1. Stablecoins with Fiat Collateral

Fiat-collateralized stablecoins keep a reserve of a fiat currency (or currencies) as collateral, such as the US dollar, to ensure the stablecoin's value. Precious metals like gold and silver, as well as commodities like crude oil, can be used as collateral, however most fiat-collateralized stablecoins have reserves of US dollars.

Independent custodians manage these reserves, which are audited regularly. affix a tether (USDT).

2. Stablecoins with Crypto-Collateral

Stablecoins that are crypto-collateralized are backed by other cryptocurrencies. Because the reserve cryptocurrency may be volatile, such stablecoins are over-collateralized, meaning that the value of the cryptocurrency held in reserves exceeds the value of the stable coins produced.

A $2 million cryptocurrency might be maintained as a reserve to issue $1 million in a crypto-backed stablecoin, guaranteeing against a 50% drop in the reserve cryptocurrency's price. MakerDAO's Dai (DAI) stablecoin, for example, is pegged to the US dollar but backed by Ethereum (ETH) and other cryptocurrencies worth 150 percent of DAI in circulation.

3. Stablecoins using Algorithms

Reserve assets may or may not be held by algorithmic stablecoins. The technique of keeping the stablecoin's value stable by restricting its supply through an algorithm, which is effectively a computer software running a predefined calculation, is the main difference.

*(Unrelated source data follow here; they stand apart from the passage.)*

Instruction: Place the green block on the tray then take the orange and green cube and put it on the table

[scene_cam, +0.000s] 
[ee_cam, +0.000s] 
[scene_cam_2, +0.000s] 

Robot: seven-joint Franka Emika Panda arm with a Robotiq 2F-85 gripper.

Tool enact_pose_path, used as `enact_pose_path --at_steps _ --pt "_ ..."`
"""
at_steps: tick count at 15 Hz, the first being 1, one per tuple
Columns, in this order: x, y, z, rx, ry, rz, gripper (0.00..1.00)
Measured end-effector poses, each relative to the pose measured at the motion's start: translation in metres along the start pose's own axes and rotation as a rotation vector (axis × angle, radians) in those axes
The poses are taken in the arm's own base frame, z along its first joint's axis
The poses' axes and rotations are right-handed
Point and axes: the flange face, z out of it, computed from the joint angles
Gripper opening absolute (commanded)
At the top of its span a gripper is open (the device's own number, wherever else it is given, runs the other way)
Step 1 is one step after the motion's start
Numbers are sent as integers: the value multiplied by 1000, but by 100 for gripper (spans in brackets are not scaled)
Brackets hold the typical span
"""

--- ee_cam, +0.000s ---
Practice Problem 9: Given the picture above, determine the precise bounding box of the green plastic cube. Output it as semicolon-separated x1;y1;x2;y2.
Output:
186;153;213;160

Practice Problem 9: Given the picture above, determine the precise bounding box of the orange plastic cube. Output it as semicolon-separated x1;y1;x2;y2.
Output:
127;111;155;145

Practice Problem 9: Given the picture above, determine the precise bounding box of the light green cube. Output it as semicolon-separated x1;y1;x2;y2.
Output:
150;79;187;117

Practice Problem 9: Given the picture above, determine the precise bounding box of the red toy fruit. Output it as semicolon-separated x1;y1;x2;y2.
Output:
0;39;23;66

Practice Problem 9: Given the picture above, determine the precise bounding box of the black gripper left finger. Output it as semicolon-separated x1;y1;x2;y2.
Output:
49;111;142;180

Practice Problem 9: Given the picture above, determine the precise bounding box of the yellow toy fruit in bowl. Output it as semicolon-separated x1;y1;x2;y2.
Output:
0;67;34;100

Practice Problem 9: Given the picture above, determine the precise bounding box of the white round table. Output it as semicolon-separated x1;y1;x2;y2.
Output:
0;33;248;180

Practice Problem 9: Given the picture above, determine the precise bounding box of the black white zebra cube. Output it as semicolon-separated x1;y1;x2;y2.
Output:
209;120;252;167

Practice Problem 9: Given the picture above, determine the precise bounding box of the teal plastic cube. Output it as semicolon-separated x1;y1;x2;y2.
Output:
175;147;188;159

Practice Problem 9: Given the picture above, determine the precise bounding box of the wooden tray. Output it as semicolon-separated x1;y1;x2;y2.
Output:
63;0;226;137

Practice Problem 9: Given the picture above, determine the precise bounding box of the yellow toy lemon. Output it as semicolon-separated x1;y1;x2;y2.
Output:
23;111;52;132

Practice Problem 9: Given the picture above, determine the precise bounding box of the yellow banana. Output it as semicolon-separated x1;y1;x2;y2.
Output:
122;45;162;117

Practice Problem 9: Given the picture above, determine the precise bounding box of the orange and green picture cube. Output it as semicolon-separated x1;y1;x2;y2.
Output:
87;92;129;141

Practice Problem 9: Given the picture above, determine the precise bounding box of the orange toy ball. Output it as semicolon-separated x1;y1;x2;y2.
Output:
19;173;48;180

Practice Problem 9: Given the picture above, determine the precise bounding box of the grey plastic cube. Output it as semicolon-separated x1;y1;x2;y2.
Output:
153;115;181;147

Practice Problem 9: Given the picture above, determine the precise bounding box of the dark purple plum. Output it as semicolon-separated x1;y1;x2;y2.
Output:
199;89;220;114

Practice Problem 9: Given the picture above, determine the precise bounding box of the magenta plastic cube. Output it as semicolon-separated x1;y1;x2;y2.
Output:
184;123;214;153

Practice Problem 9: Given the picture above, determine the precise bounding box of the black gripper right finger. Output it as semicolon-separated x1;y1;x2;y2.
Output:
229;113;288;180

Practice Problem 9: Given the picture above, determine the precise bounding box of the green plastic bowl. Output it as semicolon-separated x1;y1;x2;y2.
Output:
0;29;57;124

In some aspects, this is similar to central banks, which do not use a reserve asset to maintain the value of the currency they issue. The difference is that a central bank like the Federal Reserve sets monetary policy publicly based on well-understood parameters, and it's status as the issuer of legal tender does wonder for the credibility of that policy.

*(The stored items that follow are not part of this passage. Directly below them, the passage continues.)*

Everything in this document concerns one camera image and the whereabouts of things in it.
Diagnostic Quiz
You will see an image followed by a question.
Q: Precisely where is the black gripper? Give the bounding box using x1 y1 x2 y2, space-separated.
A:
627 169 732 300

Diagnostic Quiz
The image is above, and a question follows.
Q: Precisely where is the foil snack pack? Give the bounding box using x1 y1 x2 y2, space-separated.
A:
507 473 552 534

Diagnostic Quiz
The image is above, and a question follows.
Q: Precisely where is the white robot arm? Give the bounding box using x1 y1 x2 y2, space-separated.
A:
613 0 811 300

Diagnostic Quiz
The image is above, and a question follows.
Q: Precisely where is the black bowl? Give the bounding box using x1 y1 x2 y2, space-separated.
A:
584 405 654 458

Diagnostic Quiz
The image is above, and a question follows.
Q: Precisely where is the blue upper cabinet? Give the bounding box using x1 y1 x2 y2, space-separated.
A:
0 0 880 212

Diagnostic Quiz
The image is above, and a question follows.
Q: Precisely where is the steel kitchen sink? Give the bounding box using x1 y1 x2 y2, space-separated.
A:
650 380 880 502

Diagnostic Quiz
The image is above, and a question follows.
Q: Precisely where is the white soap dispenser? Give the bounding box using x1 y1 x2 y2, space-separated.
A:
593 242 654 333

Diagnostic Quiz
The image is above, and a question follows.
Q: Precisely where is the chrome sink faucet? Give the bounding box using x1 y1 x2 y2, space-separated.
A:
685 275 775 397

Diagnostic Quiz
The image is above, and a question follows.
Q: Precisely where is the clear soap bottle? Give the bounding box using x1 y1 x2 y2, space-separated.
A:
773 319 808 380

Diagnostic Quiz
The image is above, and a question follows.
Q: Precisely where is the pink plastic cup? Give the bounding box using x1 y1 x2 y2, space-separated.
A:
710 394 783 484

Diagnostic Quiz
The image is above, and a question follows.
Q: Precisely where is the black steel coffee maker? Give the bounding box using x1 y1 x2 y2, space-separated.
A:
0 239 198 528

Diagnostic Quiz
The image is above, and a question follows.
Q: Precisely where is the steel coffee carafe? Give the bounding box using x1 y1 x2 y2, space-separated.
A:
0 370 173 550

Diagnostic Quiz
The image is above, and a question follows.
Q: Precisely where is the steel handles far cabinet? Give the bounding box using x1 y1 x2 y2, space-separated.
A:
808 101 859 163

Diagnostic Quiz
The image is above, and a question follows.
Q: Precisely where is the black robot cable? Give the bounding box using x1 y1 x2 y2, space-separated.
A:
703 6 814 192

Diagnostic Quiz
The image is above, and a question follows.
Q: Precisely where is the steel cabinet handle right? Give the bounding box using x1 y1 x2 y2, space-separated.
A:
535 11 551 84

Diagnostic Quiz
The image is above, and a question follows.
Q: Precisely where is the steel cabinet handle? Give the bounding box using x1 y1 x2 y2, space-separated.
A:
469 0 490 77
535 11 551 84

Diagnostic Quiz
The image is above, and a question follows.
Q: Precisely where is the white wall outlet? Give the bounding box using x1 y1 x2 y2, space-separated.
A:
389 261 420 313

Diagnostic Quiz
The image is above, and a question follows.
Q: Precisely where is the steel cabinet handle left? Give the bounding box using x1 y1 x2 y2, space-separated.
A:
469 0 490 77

Algorithmic stablecoin issuers can't fall back on such advantages in a crisis. 

4. Regulated Stablecoins

Given the rapid expansion of the $130 billion industry and its potential to disrupt the broader financial system, regulators continue to scrutinize stable coins.

Stablecoins should be regulated as financial market infrastructure alongside payment systems and clearinghouses, according to the International Organization of Securities Commissions (IOSCO) in October 2021. The proposed restrictions target stablecoins that regulators consider being systemically important, as well as those that have the potential to disrupt payment and settlement processes.

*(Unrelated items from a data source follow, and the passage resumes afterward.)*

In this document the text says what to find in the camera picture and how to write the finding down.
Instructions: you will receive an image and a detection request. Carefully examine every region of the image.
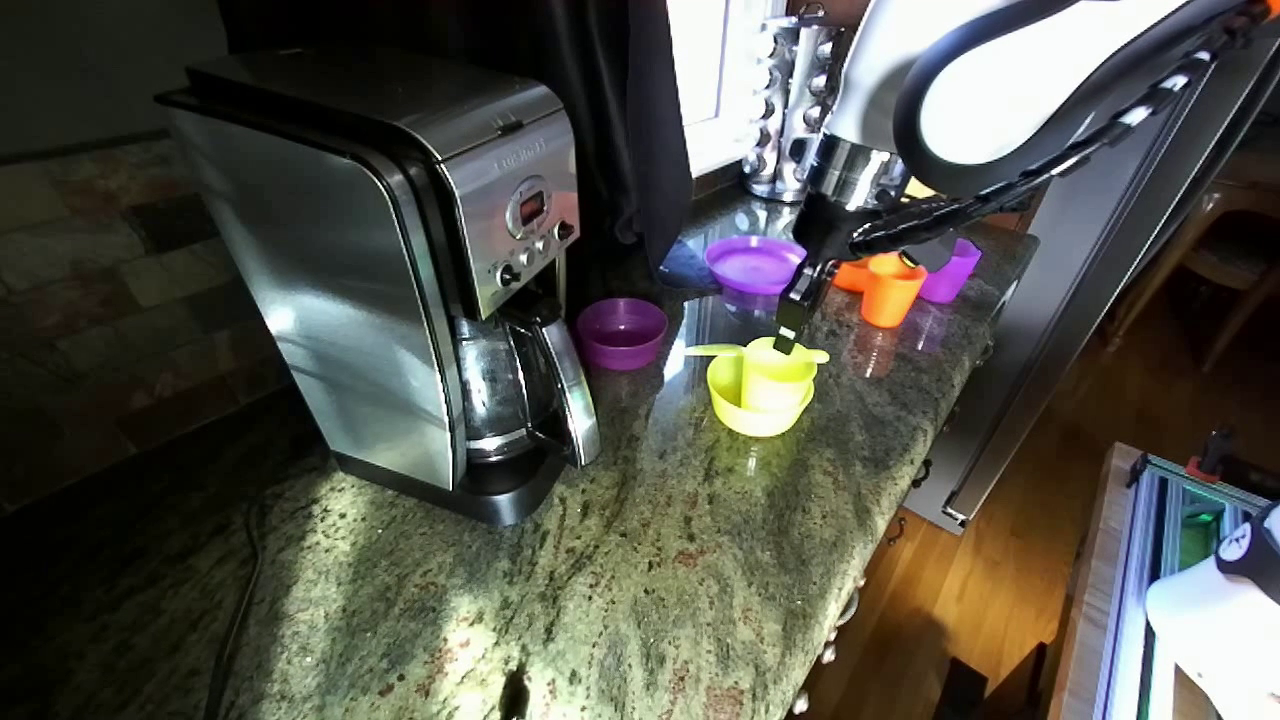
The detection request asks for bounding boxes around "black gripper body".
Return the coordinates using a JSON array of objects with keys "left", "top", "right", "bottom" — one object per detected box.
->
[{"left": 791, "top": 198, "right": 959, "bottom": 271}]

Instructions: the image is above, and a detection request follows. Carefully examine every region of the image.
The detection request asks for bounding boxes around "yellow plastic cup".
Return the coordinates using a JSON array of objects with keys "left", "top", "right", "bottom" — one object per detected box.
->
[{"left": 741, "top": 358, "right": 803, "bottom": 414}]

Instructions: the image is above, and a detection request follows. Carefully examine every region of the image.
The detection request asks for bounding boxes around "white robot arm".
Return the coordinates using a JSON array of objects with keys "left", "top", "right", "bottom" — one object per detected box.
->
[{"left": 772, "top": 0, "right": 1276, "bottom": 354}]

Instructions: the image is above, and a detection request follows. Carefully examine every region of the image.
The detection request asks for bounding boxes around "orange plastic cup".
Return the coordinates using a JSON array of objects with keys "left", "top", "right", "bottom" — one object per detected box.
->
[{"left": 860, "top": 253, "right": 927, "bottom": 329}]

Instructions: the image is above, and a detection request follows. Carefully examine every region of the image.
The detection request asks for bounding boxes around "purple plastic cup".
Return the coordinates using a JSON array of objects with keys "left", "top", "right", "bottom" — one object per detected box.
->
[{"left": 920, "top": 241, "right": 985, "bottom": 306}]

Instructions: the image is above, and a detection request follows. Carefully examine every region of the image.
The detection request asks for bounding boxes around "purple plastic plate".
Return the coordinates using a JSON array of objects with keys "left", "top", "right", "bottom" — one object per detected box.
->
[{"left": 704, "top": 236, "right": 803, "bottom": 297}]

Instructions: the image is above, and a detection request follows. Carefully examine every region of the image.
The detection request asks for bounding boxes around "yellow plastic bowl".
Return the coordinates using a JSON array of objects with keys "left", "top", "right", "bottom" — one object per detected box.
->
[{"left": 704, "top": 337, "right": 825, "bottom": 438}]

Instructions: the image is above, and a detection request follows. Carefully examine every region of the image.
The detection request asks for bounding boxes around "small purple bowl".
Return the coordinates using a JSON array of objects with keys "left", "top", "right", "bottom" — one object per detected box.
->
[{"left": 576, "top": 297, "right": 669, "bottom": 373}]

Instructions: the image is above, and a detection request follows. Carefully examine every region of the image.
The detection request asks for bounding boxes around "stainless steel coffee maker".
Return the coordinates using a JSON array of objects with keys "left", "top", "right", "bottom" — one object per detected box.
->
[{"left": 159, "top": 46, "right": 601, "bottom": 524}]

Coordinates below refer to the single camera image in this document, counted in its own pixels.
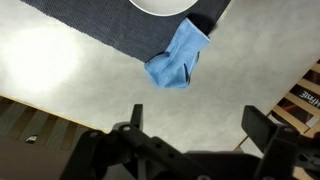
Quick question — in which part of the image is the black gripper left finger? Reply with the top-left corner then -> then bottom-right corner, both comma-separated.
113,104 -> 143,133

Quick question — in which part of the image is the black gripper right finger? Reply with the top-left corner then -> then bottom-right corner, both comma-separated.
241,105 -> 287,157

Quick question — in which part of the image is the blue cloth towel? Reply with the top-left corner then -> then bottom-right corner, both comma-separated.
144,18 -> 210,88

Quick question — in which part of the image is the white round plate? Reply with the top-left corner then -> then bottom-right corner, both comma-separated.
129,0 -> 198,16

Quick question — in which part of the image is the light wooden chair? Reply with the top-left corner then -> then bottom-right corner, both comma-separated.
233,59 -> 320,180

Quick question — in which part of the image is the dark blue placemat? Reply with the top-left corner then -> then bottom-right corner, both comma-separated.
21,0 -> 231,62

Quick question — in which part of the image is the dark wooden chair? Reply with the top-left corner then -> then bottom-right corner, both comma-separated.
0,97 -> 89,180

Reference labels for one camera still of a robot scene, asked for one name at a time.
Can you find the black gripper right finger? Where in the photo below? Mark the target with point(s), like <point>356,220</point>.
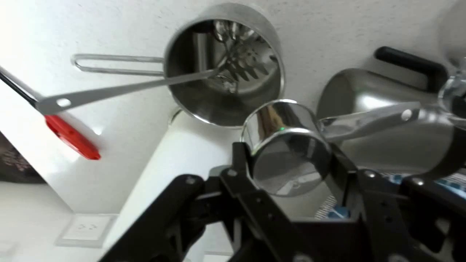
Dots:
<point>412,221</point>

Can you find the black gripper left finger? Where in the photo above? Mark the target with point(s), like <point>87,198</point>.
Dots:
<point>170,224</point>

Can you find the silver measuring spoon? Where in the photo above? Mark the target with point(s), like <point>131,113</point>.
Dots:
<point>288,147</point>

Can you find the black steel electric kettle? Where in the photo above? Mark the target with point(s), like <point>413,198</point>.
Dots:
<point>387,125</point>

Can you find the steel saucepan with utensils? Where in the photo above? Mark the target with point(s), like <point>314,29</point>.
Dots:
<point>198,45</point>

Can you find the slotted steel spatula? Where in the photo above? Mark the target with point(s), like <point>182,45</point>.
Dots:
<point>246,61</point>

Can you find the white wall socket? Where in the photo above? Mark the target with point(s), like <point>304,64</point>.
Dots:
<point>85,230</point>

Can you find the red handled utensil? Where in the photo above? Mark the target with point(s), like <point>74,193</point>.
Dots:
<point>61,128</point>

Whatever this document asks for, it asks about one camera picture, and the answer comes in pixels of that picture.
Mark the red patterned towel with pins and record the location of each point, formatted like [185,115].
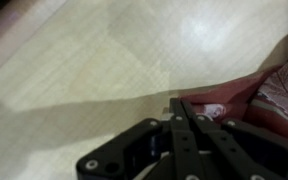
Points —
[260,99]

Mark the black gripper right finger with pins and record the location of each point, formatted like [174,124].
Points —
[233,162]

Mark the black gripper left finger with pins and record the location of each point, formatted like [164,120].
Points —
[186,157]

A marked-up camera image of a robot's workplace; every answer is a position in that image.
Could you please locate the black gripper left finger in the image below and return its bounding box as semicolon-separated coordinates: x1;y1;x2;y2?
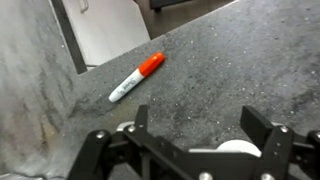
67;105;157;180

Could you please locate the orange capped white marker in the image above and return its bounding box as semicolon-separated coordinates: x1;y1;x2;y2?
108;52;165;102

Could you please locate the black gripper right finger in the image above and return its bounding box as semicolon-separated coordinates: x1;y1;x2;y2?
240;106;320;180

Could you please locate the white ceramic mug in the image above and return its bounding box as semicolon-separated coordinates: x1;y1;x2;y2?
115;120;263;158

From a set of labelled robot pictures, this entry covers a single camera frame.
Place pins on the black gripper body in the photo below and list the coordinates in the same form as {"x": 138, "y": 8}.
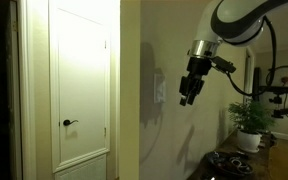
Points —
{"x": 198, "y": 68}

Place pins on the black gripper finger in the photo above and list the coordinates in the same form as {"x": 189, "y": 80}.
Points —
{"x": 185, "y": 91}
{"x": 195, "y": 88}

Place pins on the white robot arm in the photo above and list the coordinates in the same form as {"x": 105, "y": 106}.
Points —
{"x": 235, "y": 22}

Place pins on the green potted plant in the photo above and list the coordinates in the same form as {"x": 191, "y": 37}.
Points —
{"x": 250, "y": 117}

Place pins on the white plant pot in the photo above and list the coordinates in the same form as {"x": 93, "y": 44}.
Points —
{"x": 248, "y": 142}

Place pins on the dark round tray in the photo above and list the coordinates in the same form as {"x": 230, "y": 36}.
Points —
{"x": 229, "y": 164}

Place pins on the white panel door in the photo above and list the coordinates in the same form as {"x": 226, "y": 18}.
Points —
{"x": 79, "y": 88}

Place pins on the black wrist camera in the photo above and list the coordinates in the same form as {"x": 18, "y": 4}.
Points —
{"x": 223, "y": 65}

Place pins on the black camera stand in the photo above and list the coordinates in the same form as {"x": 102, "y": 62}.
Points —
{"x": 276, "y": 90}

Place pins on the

Furthermore, legislators have stepped up calls for more stringent regulation of stablecoins. Senator Cynthia Lummis (R-Wyoming) advocated for regular audits of stable coin issuers in September 2021, while others support bank-like rules for the sector. 

Investing in cryptocurrencies and other Initial Coin Offerings ("ICOs") is extremely dangerous and speculative, and this page is not intended to be a guide to doing so.


Bitcoin, Ethereum, and Ripple are among the most volatile cryptocurrencies. High price volatility is the defining feature of an unstable coin. Bitcoin, Ethereum, Ripple, and many other cryptocurrencies are difficult to utilize for ordinary business, trade, and transactions between customers and merchants due to their extreme price volatility. Furthermore, many of these cryptocurrencies have been recognized as an asset class rather than a medium of exchange, and have even been officially categorized as such. These coins are the subject of a lot of speculation. Regulation has yet to be created, and the distinction between assets and securities is not always clear. The latter has tax and regulatory ramifications, such as the registration of securities as SECs.